**Data block:**
* * * * * * *

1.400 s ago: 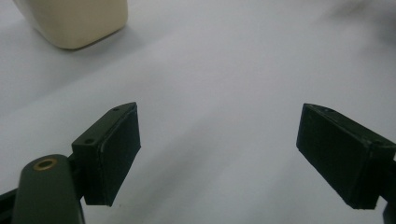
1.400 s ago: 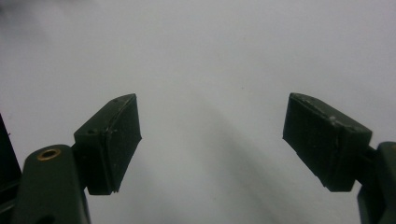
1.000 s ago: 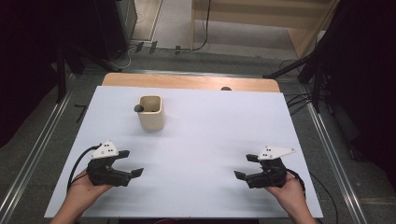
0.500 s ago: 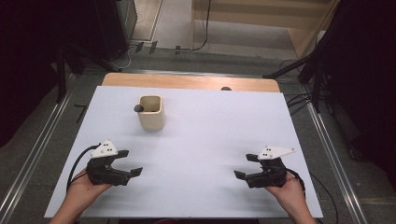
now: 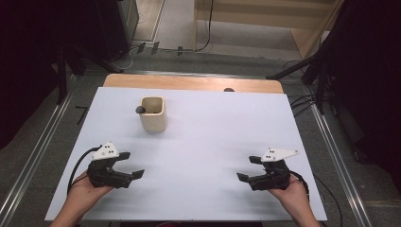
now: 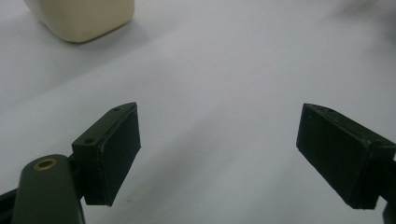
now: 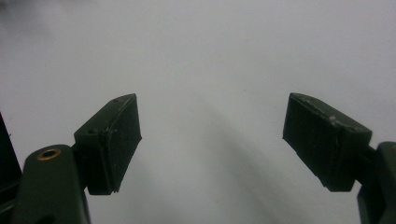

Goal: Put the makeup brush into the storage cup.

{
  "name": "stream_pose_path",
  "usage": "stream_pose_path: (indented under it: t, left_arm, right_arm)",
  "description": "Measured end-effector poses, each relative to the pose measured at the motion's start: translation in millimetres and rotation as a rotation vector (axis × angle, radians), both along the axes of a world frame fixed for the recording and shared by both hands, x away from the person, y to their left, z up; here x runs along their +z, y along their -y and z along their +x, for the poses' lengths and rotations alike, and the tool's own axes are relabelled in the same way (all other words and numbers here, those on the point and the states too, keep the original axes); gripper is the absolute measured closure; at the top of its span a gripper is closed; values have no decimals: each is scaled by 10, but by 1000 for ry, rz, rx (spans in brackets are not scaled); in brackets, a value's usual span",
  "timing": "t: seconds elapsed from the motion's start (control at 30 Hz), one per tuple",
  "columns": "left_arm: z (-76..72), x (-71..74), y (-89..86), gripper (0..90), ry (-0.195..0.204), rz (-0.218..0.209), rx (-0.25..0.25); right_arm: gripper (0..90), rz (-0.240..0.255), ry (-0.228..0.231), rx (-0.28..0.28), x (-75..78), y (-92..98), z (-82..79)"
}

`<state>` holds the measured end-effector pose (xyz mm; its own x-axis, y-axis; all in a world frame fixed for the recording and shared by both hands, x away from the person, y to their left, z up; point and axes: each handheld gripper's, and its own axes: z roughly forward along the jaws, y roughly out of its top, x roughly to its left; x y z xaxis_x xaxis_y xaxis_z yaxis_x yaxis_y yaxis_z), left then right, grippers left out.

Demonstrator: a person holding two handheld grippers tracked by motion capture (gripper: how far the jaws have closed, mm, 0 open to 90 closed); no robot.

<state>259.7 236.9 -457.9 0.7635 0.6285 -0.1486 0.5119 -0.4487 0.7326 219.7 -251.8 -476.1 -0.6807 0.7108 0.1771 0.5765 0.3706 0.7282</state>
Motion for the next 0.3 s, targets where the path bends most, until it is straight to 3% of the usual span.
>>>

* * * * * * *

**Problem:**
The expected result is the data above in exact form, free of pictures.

**Task solution:**
1.400 s ago: 
1.400 s ago: 
1.000 s ago: 
0.500 s ago: 
now: 
now: 
now: 

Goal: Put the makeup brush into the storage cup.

{
  "name": "stream_pose_path",
  "usage": "stream_pose_path: (indented under it: t, left_arm, right_arm)",
  "description": "Measured end-effector poses, each relative to the pose measured at the motion's start: translation in millimetres and rotation as a rotation vector (axis × angle, radians), both along the axes of a world frame fixed for the recording and shared by both hands, x away from the person, y to their left, z up; here x runs along their +z, y along their -y and z along their +x, for the poses' lengths and rotations alike, and the tool's own axes are relabelled in the same way (all other words and numbers here, those on the point and the states too, keep the original axes); gripper is the absolute measured closure; at the top of its span a gripper is closed; values have no decimals: each is scaled by 10, but by 1000 for ry, rz, rx (spans in brackets are not scaled); in brackets, a value's usual span",
  "timing": "t: seconds elapsed from the motion's start (control at 30 Hz), one per tuple",
  "columns": "left_arm: z (-76..72), x (-71..74), y (-89..86), gripper (0..90), ry (-0.195..0.204), rz (-0.218..0.209), rx (-0.25..0.25); right_arm: gripper (0..90), rz (-0.240..0.255), ry (-0.228..0.231), rx (-0.28..0.28), x (-75..78), y (-92..98), z (-82..79)"
}

`<state>` holds the measured end-effector pose (xyz mm; its own x-axis, y-axis; all in a world frame fixed for the recording and shared by both hands, x away from the person, y to their left, z up; point and axes: each handheld gripper's, and its own axes: z roughly forward along the jaws, y roughly out of its top, x roughly to its left; x y z xaxis_x xaxis_y xaxis_z yaxis_x yaxis_y yaxis_z), left then right, grippers left out.

Demonstrator: a person holding two handheld grippers tracked by motion capture (gripper: how far the jaws have closed, mm, 0 open to 90 closed); no robot.

<state>259.7 236.9 -457.9 0.7635 0.6285 -0.1486 0.5119 -0.4487 0.7326 219.7 -251.8 -476.1 -0.6807 0.7108 0.1771 0.5765 0.3706 0.7282</state>
Motion for the next 0.3 s, targets where the path bends most, until it is straight to 3% of the usual span.
>>>

Work on this exercise is finished.